WORK TO COMPLETE: Can you quote, word for word, every line from the first line of the records below through the line containing "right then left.", and nothing else?

SOURCE INFORMATION:
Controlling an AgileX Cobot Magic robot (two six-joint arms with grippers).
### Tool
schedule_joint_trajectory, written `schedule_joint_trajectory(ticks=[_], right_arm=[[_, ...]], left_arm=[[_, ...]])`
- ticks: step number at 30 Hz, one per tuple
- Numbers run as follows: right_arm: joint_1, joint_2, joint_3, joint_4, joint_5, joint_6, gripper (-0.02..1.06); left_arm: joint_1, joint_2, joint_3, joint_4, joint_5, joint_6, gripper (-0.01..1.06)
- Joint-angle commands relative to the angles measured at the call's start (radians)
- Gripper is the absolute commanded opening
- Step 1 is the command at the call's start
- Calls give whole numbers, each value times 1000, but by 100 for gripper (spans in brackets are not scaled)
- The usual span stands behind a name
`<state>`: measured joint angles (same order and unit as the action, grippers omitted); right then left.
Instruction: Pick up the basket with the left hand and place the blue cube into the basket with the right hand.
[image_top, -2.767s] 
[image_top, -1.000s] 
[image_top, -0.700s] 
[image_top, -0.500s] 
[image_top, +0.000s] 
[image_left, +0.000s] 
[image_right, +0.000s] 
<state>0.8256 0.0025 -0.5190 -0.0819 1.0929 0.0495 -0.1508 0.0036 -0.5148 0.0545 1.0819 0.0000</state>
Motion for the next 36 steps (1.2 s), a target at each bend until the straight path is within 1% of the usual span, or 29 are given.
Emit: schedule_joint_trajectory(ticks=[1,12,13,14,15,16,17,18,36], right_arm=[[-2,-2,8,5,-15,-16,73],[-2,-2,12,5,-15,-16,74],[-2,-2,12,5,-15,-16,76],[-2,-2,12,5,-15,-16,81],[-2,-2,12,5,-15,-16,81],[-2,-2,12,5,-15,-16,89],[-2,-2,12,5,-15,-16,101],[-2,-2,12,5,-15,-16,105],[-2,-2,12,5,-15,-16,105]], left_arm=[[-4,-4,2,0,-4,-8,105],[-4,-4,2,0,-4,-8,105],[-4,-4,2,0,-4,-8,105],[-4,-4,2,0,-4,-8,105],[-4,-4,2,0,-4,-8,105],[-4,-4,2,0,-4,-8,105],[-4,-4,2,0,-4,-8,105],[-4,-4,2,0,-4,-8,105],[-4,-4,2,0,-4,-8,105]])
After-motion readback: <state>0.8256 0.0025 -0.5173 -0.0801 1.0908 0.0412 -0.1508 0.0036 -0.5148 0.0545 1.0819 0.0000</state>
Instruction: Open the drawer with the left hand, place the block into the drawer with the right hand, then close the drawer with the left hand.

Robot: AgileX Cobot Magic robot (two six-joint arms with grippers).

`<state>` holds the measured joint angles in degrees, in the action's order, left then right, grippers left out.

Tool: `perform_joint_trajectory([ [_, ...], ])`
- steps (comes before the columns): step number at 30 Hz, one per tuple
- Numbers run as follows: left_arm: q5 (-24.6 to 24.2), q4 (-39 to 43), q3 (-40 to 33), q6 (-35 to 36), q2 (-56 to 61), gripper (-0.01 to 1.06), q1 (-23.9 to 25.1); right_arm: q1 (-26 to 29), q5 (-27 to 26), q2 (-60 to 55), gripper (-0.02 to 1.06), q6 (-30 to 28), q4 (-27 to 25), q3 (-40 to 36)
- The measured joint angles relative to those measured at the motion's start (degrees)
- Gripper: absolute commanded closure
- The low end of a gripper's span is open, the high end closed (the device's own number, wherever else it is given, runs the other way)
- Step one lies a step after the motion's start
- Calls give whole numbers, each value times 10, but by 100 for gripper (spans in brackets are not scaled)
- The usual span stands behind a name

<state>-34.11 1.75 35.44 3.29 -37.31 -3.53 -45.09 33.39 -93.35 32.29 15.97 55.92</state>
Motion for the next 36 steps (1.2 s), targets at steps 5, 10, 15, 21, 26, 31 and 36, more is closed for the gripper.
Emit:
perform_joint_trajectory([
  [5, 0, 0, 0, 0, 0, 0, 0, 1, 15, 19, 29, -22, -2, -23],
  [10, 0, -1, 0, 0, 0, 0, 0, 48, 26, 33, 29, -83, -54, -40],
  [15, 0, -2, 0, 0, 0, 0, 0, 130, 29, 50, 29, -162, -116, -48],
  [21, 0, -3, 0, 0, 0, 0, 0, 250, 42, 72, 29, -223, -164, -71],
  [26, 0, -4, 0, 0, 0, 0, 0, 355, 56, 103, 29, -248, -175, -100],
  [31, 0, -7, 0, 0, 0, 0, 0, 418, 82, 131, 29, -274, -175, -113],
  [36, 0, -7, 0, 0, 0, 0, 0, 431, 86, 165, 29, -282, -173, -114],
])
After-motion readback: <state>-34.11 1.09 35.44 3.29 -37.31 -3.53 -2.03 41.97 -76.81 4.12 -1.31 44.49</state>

SOLUTION BELOW:
Controlling an AgileX Cobot Magic robot (two six-joint arms with grippers).
### Tool
schedule_joint_trajectory, written `schedule_joint_trajectory(ticks=[_], right_arm=[[_, ...]], left_arm=[[_, ...]])`
- ticks: step number at 30 Hz, one per tuple
- Numbers run as follows: right_arm: joint_1, joint_2, joint_3, joint_4, joint_5, joint_6, gripper (-0.02..1.06); left_arm: joint_1, joint_2, joint_3, joint_4, joint_5, joint_6, gripper (-0.01..1.06)
- Joint-angle commands relative to the angles measured at the call's start (radians)
- Gripper is the absolute commanded opening
- Step 1 is the command at the call's start
- Calls give whole numbers, each value times 1000, but by 100 for gripper (spans in brackets are not scaled)
- The usual span stands behind a name
`<state>`: measured joint angles (same order and unit as the action, grippers omitted); right then left.

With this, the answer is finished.